Student Spotlight – Zoe Reinecke

Meet fourth-year undergraduate researcher Zoe Reinecke!

Zoe Reinecke majors in International Development Studies and minors in Education and is in our Undergraduate Research Scholars Program (URSP). The title of her project is “Non-Governmental Organizational Responses to the Educational Needs of Refugees in Kenya During the COVID-19 Pandemic”. She wishes to inform of ways in which policy can be leveraged to improve the educational experiences of refugees. Her best piece of advice is to go for it! She recommends finding a mentor you respect and who is invested in your research and your future.

How did you first get interested in your research project?

During the summer of 2018, I had the privilege of working with refugees and victims of human trafficking in Europe. Upon returning to the United States, I continued to grapple with how to strategically decrease one’s vulnerability to human trafficking. I was unsettled by the harsh reality of the systemic and perpetual nature of human trafficking. When one person was able to leave human trafficking, more times than not there was another individual that replaced them. I turned my attention to strategic ways to decrease the vulnerability of refugees to trafficking. Education emerged as a necessary factor.

At UCLA, I pursued opportunities within my coursework, internships, and research projects to engage with refugee education in greater depth. These experiences eventually led to working with organizations in Kenya, which informed my focus for my honors thesis. Further, as the world continues to suffer from the impacts of the coronavirus, I knew I needed to investigate how the coronavirus has impacted the educational experiences of refugees in Kenya and how non-governmental organizations are responding to the changing educational needs of refugees.  To gain a greater understanding of the educational realities of refugees in Kenya during the coronavirus pandemic and non-governmental responses, I am conducting semi-structured interviews with non-governmental organizations, teachers, and refugees.

What has been the most exciting aspect of your research so far? 

Throughout the last six months, I have enjoyed witnessing my research evolve and change. Although stressful at times, it is ultimately exciting to allow existing literature and conversations with scholars and community members inform my work. Additionally, it has been exciting to meet incredible individuals, in Kenya and the United States, through my research.

What has surprised you about your research or the research process? 

Before pursuing my research, I had never worked on the same research project for the same amount of time as I am with this project. Inevitably, this has meant that it has been a learning experience. I have been surprised by how often I am adjusting my project, something that I had not allowed myself to do in other research projects. I have also been surprised by how much I have enjoyed the research process, which has informed my decision to pursue a graduate degree.

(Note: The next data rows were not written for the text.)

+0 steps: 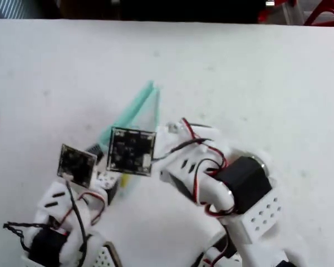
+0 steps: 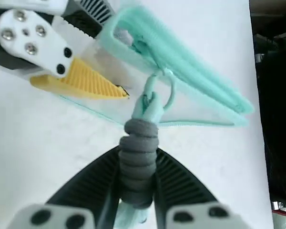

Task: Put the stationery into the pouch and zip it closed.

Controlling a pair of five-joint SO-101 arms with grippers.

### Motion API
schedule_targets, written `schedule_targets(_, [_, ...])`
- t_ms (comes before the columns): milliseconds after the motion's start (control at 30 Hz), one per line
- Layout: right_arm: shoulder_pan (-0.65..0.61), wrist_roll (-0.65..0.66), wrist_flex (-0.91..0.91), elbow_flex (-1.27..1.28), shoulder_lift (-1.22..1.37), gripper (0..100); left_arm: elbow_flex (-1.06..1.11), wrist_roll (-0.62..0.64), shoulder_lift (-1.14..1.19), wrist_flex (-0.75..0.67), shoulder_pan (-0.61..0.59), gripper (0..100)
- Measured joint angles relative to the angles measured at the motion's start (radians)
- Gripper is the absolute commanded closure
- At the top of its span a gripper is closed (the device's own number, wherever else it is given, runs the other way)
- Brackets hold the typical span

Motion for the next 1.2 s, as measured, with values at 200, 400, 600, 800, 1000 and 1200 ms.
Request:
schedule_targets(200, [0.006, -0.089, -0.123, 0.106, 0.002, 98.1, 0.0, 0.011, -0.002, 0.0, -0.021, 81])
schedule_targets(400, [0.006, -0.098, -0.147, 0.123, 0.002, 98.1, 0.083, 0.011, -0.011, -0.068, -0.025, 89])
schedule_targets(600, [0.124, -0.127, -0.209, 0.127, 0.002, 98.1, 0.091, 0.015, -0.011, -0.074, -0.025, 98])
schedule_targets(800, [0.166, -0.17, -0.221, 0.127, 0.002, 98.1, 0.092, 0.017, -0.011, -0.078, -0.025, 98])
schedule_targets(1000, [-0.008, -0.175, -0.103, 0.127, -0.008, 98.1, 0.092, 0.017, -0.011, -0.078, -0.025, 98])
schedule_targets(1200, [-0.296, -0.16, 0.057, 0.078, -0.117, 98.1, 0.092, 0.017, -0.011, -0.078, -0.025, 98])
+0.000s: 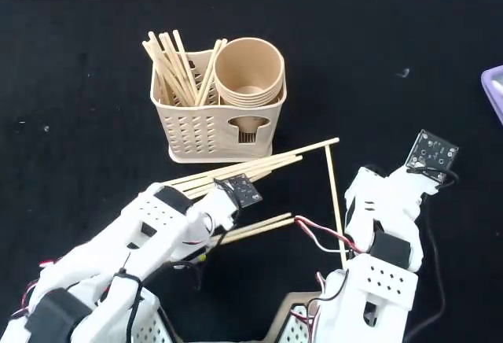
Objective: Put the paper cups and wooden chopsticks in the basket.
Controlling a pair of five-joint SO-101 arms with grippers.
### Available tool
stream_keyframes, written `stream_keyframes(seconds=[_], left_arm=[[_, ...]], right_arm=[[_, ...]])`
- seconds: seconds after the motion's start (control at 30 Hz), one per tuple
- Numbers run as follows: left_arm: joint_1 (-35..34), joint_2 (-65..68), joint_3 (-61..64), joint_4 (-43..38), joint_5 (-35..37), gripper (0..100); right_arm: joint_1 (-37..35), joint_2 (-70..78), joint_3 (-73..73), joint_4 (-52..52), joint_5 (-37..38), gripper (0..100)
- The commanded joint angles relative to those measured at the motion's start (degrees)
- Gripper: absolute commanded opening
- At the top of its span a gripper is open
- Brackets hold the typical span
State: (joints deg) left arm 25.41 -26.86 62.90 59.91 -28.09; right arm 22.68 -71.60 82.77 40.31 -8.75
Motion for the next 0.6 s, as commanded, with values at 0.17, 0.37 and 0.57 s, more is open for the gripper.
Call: stream_keyframes(seconds=[0.17,0.37,0.57], left_arm=[[-0.31,-1.85,-1.1,3.96,-0.79,3],[-0.31,-8.97,-6.29,17.05,-7.21,3],[0.13,-11.34,-5.32,17.85,-12.75,3]], right_arm=[[-0.79,-0.31,-0.22,-1.32,0.88,1.8],[-0.79,-0.31,-0.22,-1.32,0.88,1.8],[-0.79,-0.31,-0.22,-1.32,0.88,1.8]])
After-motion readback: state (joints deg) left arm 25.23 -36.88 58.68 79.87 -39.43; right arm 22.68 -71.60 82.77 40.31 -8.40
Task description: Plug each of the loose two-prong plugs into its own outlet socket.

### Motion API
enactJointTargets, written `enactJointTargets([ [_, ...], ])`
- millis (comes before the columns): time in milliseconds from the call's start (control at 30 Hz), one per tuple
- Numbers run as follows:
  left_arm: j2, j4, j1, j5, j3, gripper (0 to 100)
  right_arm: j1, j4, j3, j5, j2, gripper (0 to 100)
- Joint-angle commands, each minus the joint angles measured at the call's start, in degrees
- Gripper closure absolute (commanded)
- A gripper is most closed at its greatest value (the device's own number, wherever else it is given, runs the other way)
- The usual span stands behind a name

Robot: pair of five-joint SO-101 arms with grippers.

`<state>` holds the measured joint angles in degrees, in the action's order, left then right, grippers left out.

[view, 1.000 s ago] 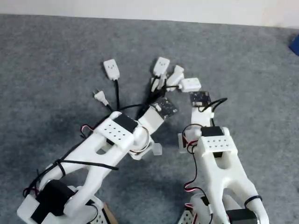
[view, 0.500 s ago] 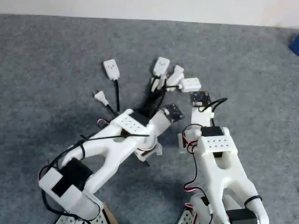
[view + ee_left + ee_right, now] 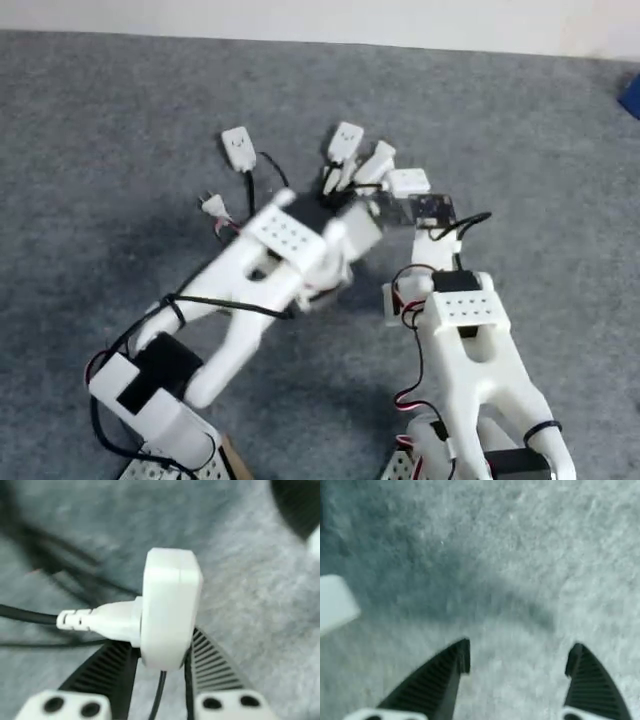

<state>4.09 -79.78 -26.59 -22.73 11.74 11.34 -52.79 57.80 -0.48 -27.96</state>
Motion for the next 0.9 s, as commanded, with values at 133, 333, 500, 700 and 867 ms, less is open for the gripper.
enactJointTargets([
  [133,-0.3,-13.5,16.7,-6.3,-22.7,100,-0.2,-0.2,-1.0,-0.3,-0.8,70.0],
  [333,0.1,-14.2,38.2,-16.5,-28.8,100,-0.2,-0.2,-1.0,-0.2,-0.8,70.0],
  [500,0.4,-4.5,57.0,-22.4,-28.4,100,-0.2,-0.2,-1.0,1.4,-0.8,70.0],
  [700,10.0,8.3,72.0,-20.7,-28.8,100,-0.2,-0.3,-1.0,1.8,-0.8,70.0],
  [867,21.6,14.9,78.4,-14.8,-37.1,100,-0.2,-0.3,-1.0,1.9,-0.6,70.0],
])
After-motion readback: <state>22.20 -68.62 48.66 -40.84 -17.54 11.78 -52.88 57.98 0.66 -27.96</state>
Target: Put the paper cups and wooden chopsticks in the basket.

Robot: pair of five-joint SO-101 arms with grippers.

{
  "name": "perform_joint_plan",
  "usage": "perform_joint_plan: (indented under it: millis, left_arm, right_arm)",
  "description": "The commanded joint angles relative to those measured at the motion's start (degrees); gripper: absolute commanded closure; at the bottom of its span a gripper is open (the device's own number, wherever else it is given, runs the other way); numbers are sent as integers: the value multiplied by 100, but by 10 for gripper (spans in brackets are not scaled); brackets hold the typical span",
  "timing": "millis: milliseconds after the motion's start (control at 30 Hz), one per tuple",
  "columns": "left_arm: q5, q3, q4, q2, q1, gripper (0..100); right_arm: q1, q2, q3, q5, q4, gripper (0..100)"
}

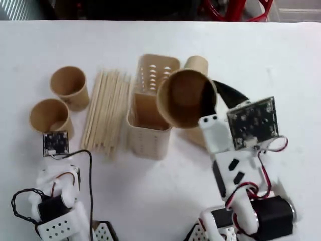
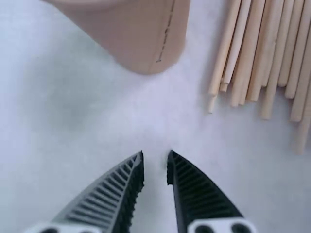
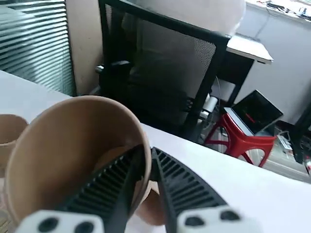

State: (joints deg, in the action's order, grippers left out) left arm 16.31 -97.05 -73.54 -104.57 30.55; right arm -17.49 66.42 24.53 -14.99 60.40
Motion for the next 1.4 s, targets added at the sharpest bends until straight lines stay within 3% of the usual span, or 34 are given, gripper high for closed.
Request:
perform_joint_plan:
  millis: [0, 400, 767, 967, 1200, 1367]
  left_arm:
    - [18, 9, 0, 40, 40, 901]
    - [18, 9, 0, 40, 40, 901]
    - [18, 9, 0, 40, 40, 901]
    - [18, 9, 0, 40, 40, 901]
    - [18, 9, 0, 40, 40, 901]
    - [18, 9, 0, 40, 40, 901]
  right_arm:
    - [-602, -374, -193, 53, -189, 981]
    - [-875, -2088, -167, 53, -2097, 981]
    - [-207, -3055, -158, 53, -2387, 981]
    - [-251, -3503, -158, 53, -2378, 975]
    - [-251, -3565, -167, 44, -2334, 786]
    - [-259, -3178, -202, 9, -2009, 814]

What is one piece of advice you have for other UCLA students thinking about doing research? 

If you have any desire to do research, I encourage you to do it. UCLA offers many opportunities to conduct your own research or work with others. These opportunities are much harder to access and participate in after graduating. You will meet incredible individuals who are eager to invest in you and your future. Also, research is a great way to improve your writing and critical thinking skills. Ultimately, research is an exciting process and you will learn a lot if you are willing to invest in the project.

What effect do you hope your research has in your field, at UCLA, in your community, or in the world? 

I hope that my research will provide policy suggestions for non-governmental organizations to better meet the educational needs of refugees during the COVID-19 pandemic. Furthermore, I hope that these insights will extend beyond the pandemic and translate into more efficiently and effectively delivering education to refugees.